On Fri, 28 Jun 2013, Jukka K. Korpela wrote:
> 
> People want to [specify maxlength on type=number] to cover old browsers 
> that do not support type=number. Such browsers ignore both the type 
> attribute and the max attribute, so to impose *some* limits, people 
> would use maxlength.

That will work, yes. It's not conforming, because that way validators will 
warn you that what you're doing isn't going to work going forward.

Generally speaking, though, even with legacy browsers, if you're asking 
for a _number_ then maxlength="" isn't useful. Supposed you want a number 
between 0 and 9999. Well, "0" and "00000.0000000000" are the same number, 
even though one is longer than 4 digits.


On Mon, 19 Aug 2013, Ryosuke Niwa wrote:
> 
> Why is the maxlength attribute of the input element specified to 
> restrict the length of the value by the code-unit length?

That's either what most browsers seemed to do when I tested it, or it was 
the most consistent thing to specify based on other things that were 
consistently implemented (e.g. the ".textLength" attribute's behaviour).


> This is counter intuitive for users and authors who typically intend to 
> restrict the length by the number of composed character sequences.

There's actually a number of possible things people might intuitively 
expect it to do -- count graphemes, count Unicode code points, count 
composed characters, count monospace width, count bytes, etc. It's not 
clear to me that there's one answer, nor that, in fact, most authors have 
any idea that there are so many answers to the question "how long is my 
string".


On Mon, 19 Aug 2013, Ryosuke Niwa wrote:
> 
> Also, 
> http://www.whatwg.org/specs/web-apps/current-work/multipage/common-input-element-attributes.html#the-maxlength-attribute 
> says "if the input element has a maximum allowed value length, then the 
> code-unit length of the value of the element's value attribute must be 
> equal to or less than the element's maximum allowed value length."
> 
> This doesn't seem to match the behaviors of existing Web browsers

That's authoring conformance criteria, not implementation conformance 
criteria.


On Tue, 20 Aug 2013, Jukka K. Korpela wrote:
> 
> Apparently because in the DOM, "character" effectively means "code 
> unit". In particular, the .value.length property gives the length in 
> code units.

Specifically, UTF-16 code units.


> > > In fact, this is the current shipping behavior of Safari and Chrome.
> 
> And IE, but not Firefox.

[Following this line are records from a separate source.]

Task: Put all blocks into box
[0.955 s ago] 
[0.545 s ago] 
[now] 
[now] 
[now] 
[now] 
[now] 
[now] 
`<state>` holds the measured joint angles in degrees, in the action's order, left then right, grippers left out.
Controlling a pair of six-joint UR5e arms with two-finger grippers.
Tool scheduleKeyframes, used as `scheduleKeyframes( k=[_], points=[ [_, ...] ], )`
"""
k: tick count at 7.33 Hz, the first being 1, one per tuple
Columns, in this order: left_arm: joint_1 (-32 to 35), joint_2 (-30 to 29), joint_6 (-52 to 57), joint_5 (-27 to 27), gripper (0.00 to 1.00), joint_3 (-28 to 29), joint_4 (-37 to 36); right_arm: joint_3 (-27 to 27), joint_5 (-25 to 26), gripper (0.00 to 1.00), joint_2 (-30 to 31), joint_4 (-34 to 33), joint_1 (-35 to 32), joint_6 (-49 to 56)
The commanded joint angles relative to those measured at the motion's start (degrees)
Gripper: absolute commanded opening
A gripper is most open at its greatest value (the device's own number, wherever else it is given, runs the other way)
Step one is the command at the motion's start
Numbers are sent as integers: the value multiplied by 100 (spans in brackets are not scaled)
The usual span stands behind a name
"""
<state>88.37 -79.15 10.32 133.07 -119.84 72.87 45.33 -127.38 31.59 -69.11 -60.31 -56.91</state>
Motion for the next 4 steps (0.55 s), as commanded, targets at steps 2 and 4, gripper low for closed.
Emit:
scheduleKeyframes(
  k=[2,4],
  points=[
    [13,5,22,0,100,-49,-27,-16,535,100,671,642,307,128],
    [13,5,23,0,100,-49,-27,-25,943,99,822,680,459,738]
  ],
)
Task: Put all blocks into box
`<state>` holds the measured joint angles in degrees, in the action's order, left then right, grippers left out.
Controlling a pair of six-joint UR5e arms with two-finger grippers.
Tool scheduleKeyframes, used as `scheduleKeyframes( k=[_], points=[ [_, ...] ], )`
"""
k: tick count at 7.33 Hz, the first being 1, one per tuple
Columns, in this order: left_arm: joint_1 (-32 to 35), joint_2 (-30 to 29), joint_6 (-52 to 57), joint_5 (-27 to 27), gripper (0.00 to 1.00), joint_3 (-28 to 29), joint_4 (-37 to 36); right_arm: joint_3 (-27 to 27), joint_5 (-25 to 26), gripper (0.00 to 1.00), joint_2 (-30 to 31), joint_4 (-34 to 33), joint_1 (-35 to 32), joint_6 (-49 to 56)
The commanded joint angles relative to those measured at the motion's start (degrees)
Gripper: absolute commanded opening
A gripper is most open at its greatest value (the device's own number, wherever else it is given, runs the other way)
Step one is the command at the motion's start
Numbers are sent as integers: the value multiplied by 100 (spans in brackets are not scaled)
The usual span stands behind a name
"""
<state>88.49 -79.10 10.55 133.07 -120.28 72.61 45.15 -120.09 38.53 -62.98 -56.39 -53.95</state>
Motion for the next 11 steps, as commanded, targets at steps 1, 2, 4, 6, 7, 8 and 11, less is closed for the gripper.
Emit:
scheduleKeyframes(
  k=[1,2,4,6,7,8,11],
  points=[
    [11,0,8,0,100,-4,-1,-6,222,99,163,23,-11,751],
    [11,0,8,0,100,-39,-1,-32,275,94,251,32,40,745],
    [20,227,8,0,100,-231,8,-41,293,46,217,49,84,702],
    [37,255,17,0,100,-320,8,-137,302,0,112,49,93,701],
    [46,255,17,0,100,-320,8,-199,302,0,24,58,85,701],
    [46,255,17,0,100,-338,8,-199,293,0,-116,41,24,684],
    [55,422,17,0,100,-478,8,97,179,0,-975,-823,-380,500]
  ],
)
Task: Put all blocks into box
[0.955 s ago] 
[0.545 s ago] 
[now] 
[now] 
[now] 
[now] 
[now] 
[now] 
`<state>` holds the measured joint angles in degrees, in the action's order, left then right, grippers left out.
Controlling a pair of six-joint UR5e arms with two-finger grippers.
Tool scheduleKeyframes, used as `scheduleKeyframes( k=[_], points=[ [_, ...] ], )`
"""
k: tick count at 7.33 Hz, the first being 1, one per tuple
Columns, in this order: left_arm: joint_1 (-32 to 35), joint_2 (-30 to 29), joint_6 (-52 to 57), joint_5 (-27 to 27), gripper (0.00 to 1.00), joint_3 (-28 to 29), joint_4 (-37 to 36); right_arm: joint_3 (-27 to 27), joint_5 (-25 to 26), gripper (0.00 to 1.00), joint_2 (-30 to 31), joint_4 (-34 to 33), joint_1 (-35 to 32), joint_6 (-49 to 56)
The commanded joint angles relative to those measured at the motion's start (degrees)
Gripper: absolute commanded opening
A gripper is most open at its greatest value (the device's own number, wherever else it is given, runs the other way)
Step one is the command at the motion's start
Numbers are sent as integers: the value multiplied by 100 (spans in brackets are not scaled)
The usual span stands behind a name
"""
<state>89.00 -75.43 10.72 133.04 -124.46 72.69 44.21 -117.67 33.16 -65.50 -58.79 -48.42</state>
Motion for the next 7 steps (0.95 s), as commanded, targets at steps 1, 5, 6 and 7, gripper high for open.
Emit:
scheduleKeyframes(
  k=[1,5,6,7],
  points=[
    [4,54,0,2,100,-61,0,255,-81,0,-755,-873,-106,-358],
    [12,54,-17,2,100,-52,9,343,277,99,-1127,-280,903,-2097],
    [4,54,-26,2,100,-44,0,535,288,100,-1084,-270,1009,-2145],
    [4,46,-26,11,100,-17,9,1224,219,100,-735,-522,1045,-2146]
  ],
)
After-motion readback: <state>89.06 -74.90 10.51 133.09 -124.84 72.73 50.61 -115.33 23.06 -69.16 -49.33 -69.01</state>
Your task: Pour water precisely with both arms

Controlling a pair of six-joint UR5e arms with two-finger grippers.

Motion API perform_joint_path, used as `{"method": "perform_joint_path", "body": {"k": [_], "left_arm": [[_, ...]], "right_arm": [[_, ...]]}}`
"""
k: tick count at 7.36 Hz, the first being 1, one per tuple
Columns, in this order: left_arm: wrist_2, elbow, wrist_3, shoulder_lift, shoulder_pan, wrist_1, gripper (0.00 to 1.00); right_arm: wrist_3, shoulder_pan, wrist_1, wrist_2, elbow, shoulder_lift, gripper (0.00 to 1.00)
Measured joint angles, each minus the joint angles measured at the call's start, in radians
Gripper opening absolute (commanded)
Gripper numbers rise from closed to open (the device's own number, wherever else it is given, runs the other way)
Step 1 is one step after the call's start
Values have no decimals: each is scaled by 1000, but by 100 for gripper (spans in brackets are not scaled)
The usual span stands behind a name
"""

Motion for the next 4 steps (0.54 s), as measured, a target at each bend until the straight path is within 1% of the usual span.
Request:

Here's a simple test:
> 
> <input maxlength=2 value="&#x10400;">
> 
> On Firefox, you cannot add a character to the value, since the length is 
> already 2. On Chrome and IE, you can add even a second non-BMP 
> character, even though the length then becomes 4. I don't see this as 
> particularly logical, though I'm looking this from the programming point 
> of view, not end user view.

Which version of IE? I wonder if this changed at some point.


> Interestingly, an attempt like <input pattern=.{0,42}> to limit the 
> amount of *characters* to at most 42 seems to fail. (Browsers won't 
> prevent from typing more, but the control starts matching the :invalid 
> selector if you enter characters that correspond to more than 42 code 
> units.) The reason is apparently that "." means "any character" in the 
> sense "any code point", counting a non-BMP character as two.

This is inherited from JavaScript.


On Thu, 22 Aug 2013, Charles McCathie Nevile wrote:
> > 
> > The basic question is whether a validator should flag <input 
> > maxlength="2" value="abc"> as a conformance error or not.  It seems to 
> > me like it should.
> 
> Why? It seems that it generally works in browsers, and has for a long 
> time.

Because it's a likely authoring mistake.

On Thu, 22 Aug 2013, Boris Zbarsky wrote:
> 
> Sort of.  It gets you in a state where the user can erase the "c" but 
> not retype it (though the erasing edit can be undone via the editor's 
> "undo" functionality, apparently)....

Right.

On Tue, 20 Aug 2013, Anne van Kesteren wrote:
>
> I don't think there's any place in the platform where we measure string 
> length other than by number of code units at the moment.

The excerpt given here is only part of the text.